MelShield: Robust Mel-Domain Audio Watermarking for Provenance Attribution of AI Generated Synthesized Speech
Yutong Jin, Qi Li, Lingshuang Liu, Jianbing Ni
Comments Accepted by ACISP 2026
详情
In this paper, we propose MelShield, a robust, in-generation, keyed audio watermarking framework that embeds identifiable signals into AI-generated audio for copyright protection and reliable attribution. Specifically, MelShield operates in the Mel-spectrogram domain during the generation process, targeting intermediate acoustic representations in Mel-conditioned pipelines for text-to-speech (TTS) generation. The core idea is to treat the intermediate Mel-spectrogram as the host signal and embed a short binary payload via low-energy, keyed spread-spectrum perturbations distributed across carefully selected time-frequency regions prior to waveform synthesis.
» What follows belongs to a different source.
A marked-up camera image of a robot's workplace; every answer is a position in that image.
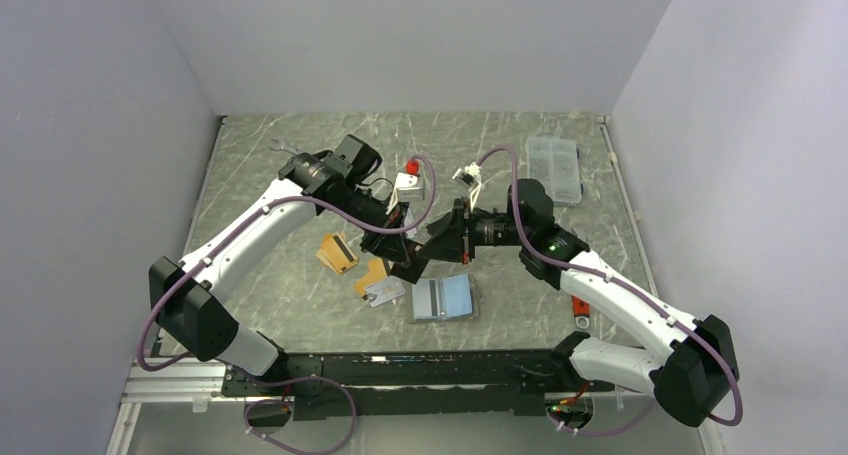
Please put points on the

By performing watermarking before vocoder inference, MelShield remains plug-and-play for Mel-conditioned TTS architectures and does not require modification or retraining of the underlying TTS generation vocoder, such as DiffWave and HiFi-GAN. Moreover, the multi-user keyed construction enables scalable user-specific attribution, while the keyed verification mechanism limits unauthorized decoding, thereby reducing the risk of large-scale extractor probing and adversarial analysis. Extensive experiments on DiffWave and HiFi-GAN demonstrate that MelShield achieves reliable watermark extraction, approaching 100\% bit accuracy, even under signal distortions, e.g., compression and additive noise, while preserving high perceptual audio quality.